*Extracted records*
☆ ☆ ☆ ☆ ☆

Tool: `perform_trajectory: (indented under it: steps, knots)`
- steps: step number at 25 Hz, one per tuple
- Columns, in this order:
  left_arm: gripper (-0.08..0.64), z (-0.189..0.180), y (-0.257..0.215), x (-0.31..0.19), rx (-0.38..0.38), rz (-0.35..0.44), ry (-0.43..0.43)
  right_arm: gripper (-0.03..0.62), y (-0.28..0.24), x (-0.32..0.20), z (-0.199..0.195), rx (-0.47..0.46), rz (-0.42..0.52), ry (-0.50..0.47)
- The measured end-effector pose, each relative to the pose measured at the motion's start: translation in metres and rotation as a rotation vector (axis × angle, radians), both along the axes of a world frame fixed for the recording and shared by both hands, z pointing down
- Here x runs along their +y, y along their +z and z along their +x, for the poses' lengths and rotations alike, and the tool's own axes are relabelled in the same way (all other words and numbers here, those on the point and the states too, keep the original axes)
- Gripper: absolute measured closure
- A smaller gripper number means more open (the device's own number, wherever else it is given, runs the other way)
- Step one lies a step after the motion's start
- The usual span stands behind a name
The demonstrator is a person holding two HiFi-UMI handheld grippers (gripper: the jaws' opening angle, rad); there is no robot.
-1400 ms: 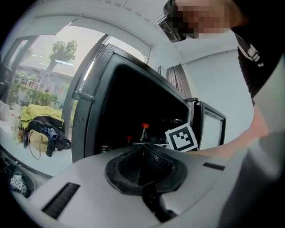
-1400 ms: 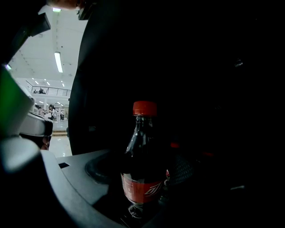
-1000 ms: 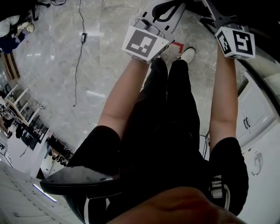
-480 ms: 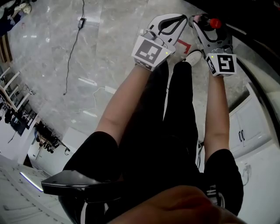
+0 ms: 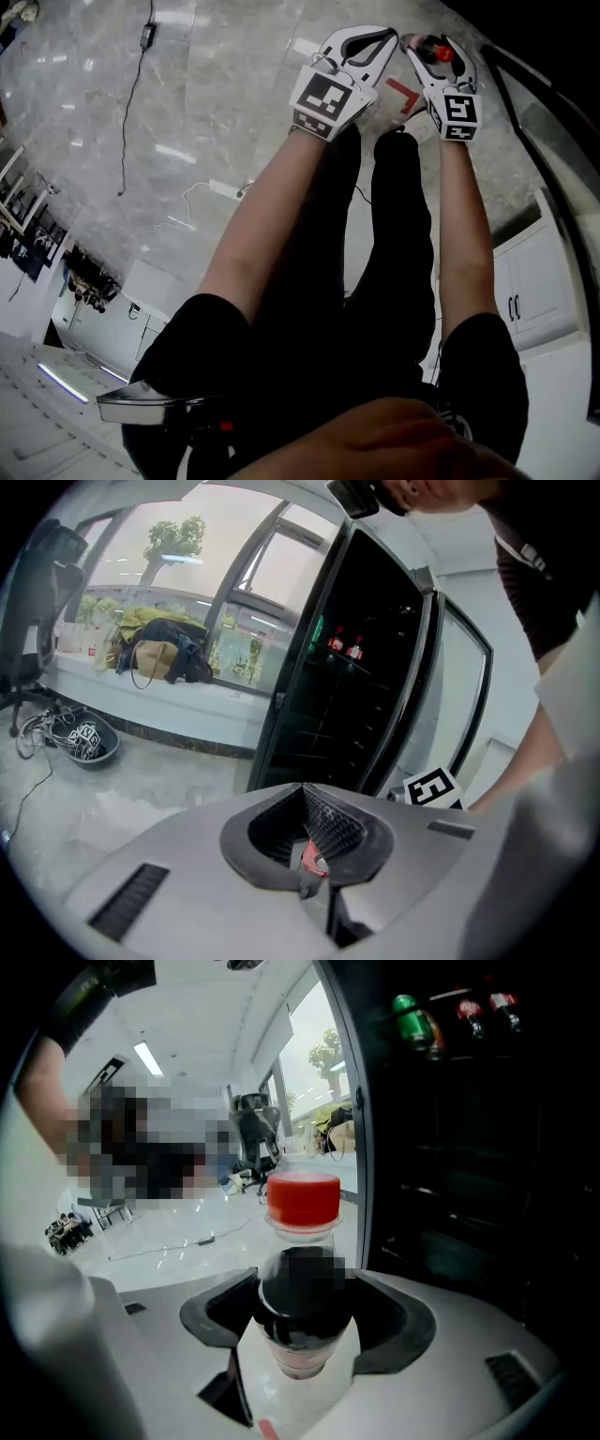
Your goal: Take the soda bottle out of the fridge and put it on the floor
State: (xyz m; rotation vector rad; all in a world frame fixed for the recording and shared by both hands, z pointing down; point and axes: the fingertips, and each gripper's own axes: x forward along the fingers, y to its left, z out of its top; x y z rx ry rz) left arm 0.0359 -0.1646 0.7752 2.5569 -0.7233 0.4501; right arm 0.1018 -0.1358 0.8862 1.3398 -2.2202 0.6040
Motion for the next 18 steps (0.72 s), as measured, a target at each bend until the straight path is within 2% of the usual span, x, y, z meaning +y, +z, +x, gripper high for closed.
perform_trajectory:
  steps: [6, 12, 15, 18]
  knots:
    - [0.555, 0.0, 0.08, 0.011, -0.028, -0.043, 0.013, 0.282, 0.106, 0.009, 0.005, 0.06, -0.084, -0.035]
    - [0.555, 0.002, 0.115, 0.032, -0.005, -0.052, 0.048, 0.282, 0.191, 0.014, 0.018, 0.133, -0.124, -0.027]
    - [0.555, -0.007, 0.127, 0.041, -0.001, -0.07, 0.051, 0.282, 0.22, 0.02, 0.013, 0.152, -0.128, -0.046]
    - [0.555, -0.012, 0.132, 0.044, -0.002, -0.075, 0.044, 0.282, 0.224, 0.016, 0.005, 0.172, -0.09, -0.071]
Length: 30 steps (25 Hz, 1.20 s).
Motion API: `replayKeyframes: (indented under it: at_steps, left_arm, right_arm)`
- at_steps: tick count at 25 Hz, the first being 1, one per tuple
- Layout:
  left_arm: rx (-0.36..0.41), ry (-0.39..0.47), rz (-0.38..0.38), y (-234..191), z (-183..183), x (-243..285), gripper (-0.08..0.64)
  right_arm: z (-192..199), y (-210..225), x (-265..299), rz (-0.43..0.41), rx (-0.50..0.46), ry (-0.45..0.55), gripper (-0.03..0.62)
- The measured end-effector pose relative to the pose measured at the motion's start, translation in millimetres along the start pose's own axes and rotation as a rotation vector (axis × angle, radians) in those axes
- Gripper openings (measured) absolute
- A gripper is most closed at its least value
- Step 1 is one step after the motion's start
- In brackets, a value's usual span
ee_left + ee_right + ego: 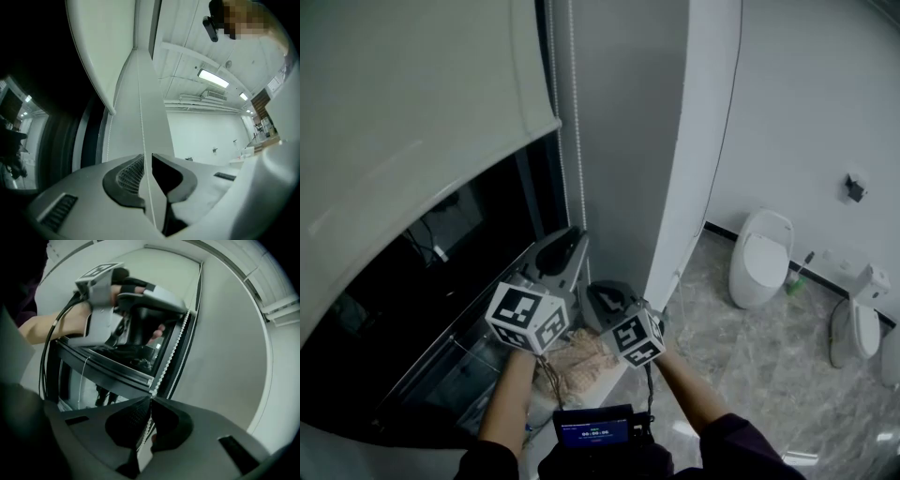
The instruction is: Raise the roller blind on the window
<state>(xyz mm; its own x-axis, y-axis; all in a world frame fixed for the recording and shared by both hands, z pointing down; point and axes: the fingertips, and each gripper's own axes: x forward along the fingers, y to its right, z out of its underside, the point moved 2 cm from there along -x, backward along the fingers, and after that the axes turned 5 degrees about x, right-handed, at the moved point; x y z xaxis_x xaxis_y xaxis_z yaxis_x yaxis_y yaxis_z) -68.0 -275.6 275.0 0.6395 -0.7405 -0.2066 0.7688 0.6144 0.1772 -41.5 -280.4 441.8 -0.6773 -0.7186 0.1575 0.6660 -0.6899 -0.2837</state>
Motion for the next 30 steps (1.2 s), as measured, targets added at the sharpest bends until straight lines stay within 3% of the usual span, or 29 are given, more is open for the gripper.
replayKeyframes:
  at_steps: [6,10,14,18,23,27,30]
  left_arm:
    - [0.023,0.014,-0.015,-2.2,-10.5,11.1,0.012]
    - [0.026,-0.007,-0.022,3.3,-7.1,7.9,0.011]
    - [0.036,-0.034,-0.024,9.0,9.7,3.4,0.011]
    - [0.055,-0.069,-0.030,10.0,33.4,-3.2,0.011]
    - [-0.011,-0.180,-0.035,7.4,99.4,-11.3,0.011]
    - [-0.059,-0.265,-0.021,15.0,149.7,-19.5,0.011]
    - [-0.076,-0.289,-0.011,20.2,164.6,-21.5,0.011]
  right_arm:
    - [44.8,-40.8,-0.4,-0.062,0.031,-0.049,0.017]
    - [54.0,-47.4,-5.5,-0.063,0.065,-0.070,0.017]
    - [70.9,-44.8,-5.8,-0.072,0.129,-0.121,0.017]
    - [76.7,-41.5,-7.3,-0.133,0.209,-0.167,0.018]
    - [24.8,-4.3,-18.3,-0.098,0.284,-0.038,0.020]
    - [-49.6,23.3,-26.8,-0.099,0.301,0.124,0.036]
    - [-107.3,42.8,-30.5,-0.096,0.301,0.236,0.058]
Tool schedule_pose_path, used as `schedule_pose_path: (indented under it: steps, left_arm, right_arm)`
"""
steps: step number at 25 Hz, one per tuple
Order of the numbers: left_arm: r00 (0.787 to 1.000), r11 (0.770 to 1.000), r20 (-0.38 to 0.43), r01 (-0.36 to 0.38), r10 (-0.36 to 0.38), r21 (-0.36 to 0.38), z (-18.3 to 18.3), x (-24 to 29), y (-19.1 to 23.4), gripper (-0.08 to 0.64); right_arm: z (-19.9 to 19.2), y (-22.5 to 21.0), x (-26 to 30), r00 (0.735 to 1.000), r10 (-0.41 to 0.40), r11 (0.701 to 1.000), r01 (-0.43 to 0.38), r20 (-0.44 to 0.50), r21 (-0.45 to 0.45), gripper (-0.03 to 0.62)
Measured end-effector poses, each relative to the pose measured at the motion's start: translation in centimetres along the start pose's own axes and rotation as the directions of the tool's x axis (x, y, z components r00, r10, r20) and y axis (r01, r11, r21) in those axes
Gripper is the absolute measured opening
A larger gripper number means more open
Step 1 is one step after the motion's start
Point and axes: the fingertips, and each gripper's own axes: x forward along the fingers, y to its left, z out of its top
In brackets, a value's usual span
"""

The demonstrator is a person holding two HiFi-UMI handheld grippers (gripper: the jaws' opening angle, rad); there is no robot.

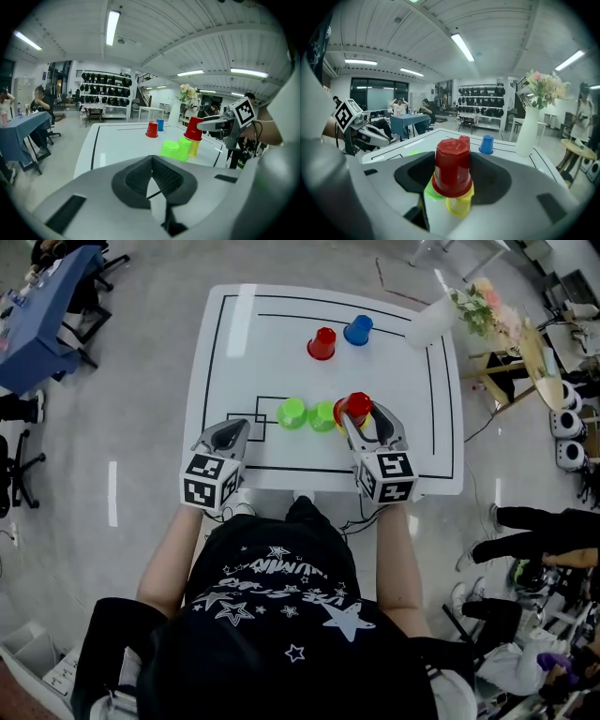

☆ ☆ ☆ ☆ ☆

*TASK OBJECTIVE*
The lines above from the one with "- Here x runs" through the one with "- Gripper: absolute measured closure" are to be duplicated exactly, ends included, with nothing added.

*RESULT OF THE EXERCISE*
- Here x runs along their +y, y along their +z and z along their +x, for the poses' lengths and rotations alike, and the tool's own axes are relabelled in the same way (all other words and numbers here, those on the point and the states too, keep the original axes)
- Gripper: absolute measured closure

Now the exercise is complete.